● **Source records**
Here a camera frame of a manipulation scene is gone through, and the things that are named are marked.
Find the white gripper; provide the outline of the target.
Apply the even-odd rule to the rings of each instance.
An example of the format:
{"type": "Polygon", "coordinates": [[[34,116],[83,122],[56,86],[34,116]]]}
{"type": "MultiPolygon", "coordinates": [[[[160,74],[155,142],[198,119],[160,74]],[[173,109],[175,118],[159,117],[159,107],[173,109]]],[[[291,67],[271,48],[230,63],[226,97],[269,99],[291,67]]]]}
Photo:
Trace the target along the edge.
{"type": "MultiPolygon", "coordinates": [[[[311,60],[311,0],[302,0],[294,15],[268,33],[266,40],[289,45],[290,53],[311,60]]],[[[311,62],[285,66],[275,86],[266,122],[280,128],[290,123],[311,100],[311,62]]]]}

● **Work instruction**
Type the entries out again so that they match exactly.

● **Written answer**
Here a camera frame of a manipulation scene is gone through, and the things that are named are marked.
Find the white gripper; provide the outline of the target.
Apply the even-odd rule to the rings of each instance.
An example of the format:
{"type": "Polygon", "coordinates": [[[34,116],[83,122],[56,86],[34,116]]]}
{"type": "MultiPolygon", "coordinates": [[[[160,74],[155,142],[198,119],[160,74]],[[173,109],[175,118],[159,117],[159,107],[173,109]]],[[[291,67],[271,48],[230,63],[226,97],[269,99],[291,67]]]]}
Photo:
Trace the target along the edge.
{"type": "MultiPolygon", "coordinates": [[[[311,60],[311,0],[302,0],[294,15],[268,33],[266,40],[289,45],[290,53],[311,60]]],[[[311,62],[285,66],[275,86],[266,122],[280,128],[290,123],[311,100],[311,62]]]]}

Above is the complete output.